(Action item)
For each line in the records, produce an exact copy.

Stored records
-- -- --

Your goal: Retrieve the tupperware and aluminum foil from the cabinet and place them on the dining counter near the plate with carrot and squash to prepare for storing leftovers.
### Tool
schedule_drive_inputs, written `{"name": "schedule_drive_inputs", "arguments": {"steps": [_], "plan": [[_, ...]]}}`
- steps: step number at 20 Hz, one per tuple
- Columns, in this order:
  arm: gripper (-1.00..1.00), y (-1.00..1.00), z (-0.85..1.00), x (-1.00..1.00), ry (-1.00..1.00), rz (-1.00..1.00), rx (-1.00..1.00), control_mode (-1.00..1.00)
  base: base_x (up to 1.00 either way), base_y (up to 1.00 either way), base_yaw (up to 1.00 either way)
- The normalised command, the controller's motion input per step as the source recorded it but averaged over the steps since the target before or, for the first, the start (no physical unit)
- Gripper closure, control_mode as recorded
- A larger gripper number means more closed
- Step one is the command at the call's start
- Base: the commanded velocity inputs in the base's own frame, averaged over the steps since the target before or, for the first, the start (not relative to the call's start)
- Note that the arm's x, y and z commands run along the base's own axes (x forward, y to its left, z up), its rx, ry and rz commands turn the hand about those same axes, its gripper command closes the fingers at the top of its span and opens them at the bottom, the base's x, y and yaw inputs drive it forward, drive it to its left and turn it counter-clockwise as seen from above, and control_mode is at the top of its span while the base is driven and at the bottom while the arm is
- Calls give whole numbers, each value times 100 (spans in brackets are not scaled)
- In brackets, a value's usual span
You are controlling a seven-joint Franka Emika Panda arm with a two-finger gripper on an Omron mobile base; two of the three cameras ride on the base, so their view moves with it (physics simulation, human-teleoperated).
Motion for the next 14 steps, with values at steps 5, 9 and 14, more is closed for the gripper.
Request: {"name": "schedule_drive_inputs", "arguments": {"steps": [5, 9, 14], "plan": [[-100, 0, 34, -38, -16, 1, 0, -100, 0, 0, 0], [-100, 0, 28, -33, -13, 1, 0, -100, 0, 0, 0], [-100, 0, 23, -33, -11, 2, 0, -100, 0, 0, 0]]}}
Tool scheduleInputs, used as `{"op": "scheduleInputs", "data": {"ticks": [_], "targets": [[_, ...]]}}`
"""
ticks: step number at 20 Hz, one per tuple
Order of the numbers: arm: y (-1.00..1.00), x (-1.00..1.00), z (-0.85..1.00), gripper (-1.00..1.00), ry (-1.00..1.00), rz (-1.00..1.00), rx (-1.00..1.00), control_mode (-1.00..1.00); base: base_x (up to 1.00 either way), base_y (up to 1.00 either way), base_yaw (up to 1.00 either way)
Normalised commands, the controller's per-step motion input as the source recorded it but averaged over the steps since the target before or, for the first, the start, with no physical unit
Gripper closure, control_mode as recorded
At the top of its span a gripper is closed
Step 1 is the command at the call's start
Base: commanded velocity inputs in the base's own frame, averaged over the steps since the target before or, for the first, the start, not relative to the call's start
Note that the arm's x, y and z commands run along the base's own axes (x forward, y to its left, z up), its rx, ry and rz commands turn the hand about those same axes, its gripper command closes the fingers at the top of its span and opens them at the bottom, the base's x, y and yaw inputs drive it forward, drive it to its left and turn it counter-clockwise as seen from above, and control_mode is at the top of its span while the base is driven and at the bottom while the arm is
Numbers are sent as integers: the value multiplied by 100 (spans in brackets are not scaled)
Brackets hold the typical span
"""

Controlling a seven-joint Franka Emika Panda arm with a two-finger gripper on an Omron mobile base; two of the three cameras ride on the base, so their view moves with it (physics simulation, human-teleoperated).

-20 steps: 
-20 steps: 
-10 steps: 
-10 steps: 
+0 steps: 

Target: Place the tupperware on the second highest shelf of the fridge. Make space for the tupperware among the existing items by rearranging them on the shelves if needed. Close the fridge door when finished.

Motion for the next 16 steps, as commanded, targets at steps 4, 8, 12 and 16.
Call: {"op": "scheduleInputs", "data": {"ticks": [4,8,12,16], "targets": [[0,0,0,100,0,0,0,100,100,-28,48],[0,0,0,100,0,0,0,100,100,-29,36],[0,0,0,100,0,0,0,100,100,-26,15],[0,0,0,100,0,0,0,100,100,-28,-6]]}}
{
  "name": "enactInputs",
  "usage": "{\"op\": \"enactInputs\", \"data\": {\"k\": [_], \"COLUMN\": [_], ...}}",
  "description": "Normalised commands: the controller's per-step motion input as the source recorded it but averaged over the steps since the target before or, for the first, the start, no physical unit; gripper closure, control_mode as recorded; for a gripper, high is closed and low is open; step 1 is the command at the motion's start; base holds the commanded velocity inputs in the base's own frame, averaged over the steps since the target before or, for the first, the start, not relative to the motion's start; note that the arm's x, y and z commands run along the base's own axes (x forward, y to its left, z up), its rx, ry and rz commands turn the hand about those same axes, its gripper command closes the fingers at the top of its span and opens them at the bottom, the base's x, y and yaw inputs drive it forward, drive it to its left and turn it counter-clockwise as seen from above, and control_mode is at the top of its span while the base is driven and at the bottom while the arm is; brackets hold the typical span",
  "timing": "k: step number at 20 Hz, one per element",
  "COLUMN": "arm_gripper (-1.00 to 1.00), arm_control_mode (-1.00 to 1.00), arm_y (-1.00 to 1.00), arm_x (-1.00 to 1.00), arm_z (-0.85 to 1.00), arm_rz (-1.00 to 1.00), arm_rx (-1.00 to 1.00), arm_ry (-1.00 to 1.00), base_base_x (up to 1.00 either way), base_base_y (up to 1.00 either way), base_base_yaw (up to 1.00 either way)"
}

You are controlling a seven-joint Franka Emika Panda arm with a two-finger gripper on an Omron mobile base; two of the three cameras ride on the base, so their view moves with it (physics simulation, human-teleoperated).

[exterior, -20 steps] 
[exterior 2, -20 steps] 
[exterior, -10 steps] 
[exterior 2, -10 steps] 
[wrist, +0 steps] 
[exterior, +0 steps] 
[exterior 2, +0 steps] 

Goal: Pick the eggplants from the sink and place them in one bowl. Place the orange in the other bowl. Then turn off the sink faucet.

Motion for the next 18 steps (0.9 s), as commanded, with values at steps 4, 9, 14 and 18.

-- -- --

(Reply to the exercise)
Your goal: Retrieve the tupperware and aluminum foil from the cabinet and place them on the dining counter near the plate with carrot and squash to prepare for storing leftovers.
### Tool
schedule_drive_inputs, written `{"name": "schedule_drive_inputs", "arguments": {"steps": [_], "plan": [[_, ...]]}}`
- steps: step number at 20 Hz, one per tuple
- Columns, in this order:
  arm: gripper (-1.00..1.00), y (-1.00..1.00), z (-0.85..1.00), x (-1.00..1.00), ry (-1.00..1.00), rz (-1.00..1.00), rx (-1.00..1.00), control_mode (-1.00..1.00)
  base: base_x (up to 1.00 either way), base_y (up to 1.00 either way), base_yaw (up to 1.00 either way)
- The normalised command, the controller's motion input per step as the source recorded it but averaged over the steps since the target before or, for the first, the start (no physical unit)
- Gripper closure, control_mode as recorded
- A larger gripper number means more closed
- Step one is the command at the call's start
- Base: the commanded velocity inputs in the base's own frame, averaged over the steps since the target before or, for the first, the start (not relative to the call's start)
- Note that the arm's x, y and z commands run along the base's own axes (x forward, y to its left, z up), its rx, ry and rz commands turn the hand about those same axes, its gripper command closes the fingers at the top of its span and opens them at the bottom, the base's x, y and yaw inputs drive it forward, drive it to its left and turn it counter-clockwise as seen from above, and control_mode is at the top of its span while the base is driven and at the bottom while the arm is
- Calls give whole numbers, each value times 100 (spans in brackets are not scaled)
- In brackets, a value's usual span
You are controlling a seven-joint Franka Emika Panda arm with a two-finger gripper on an Omron mobile base; two of the three cameras ride on the base, so their view moves with it (physics simulation, human-teleoperated).
Motion for the next 14 steps, with values at steps 5, 9 and 14, more is closed for the gripper.
Request: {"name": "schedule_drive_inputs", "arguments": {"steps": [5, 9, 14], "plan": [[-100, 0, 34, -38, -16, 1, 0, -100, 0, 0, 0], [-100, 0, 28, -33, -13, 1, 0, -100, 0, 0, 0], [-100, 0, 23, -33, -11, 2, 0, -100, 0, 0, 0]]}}
Tool scheduleInputs, used as `{"op": "scheduleInputs", "data": {"ticks": [_], "targets": [[_, ...]]}}`
"""
ticks: step number at 20 Hz, one per tuple
Order of the numbers: arm: y (-1.00..1.00), x (-1.00..1.00), z (-0.85..1.00), gripper (-1.00..1.00), ry (-1.00..1.00), rz (-1.00..1.00), rx (-1.00..1.00), control_mode (-1.00..1.00); base: base_x (up to 1.00 either way), base_y (up to 1.00 either way), base_yaw (up to 1.00 either way)
Normalised commands, the controller's per-step motion input as the source recorded it but averaged over the steps since the target before or, for the first, the start, with no physical unit
Gripper closure, control_mode as recorded
At the top of its span a gripper is closed
Step 1 is the command at the call's start
Base: commanded velocity inputs in the base's own frame, averaged over the steps since the target before or, for the first, the start, not relative to the call's start
Note that the arm's x, y and z commands run along the base's own axes (x forward, y to its left, z up), its rx, ry and rz commands turn the hand about those same axes, its gripper command closes the fingers at the top of its span and opens them at the bottom, the base's x, y and yaw inputs drive it forward, drive it to its left and turn it counter-clockwise as seen from above, and control_mode is at the top of its span while the base is driven and at the bottom while the arm is
Numbers are sent as integers: the value multiplied by 100 (spans in brackets are not scaled)
Brackets hold the typical span
"""

Controlling a seven-joint Franka Emika Panda arm with a two-finger gripper on an Omron mobile base; two of the three cameras ride on the base, so their view moves with it (physics simulation, human-teleoperated).

-20 steps: 
-20 steps: 
-10 steps: 
-10 steps: 
+0 steps: 

Target: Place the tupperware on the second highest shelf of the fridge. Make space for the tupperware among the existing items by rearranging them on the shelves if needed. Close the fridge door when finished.

Motion for the next 16 steps, as commanded, targets at steps 4, 8, 12 and 16.
Call: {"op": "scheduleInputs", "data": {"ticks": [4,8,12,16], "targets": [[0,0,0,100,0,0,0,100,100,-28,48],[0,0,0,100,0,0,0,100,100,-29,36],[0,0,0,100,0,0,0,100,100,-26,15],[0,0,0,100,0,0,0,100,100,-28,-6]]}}
{
  "name": "enactInputs",
  "usage": "{\"op\": \"enactInputs\", \"data\": {\"k\": [_], \"COLUMN\": [_], ...}}",
  "description": "Normalised commands: the controller's per-step motion input as the source recorded it but averaged over the steps since the target before or, for the first, the start, no physical unit; gripper closure, control_mode as recorded; for a gripper, high is closed and low is open; step 1 is the command at the motion's start; base holds the commanded velocity inputs in the base's own frame, averaged over the steps since the target before or, for the first, the start, not relative to the motion's start; note that the arm's x, y and z commands run along the base's own axes (x forward, y to its left, z up), its rx, ry and rz commands turn the hand about those same axes, its gripper command closes the fingers at the top of its span and opens them at the bottom, the base's x, y and yaw inputs drive it forward, drive it to its left and turn it counter-clockwise as seen from above, and control_mode is at the top of its span while the base is driven and at the bottom while the arm is; brackets hold the typical span",
  "timing": "k: step number at 20 Hz, one per element",
  "COLUMN": "arm_gripper (-1.00 to 1.00), arm_control_mode (-1.00 to 1.00), arm_y (-1.00 to 1.00), arm_x (-1.00 to 1.00), arm_z (-0.85 to 1.00), arm_rz (-1.00 to 1.00), arm_rx (-1.00 to 1.00), arm_ry (-1.00 to 1.00), base_base_x (up to 1.00 either way), base_base_y (up to 1.00 either way), base_base_yaw (up to 1.00 either way)"
}

You are controlling a seven-joint Franka Emika Panda arm with a two-finger gripper on an Omron mobile base; two of the three cameras ride on the base, so their view moves with it (physics simulation, human-teleoperated).

[exterior, -20 steps] 
[exterior 2, -20 steps] 
[exterior, -10 steps] 
[exterior 2, -10 steps] 
[wrist, +0 steps] 
[exterior, +0 steps] 
[exterior 2, +0 steps] 

Goal: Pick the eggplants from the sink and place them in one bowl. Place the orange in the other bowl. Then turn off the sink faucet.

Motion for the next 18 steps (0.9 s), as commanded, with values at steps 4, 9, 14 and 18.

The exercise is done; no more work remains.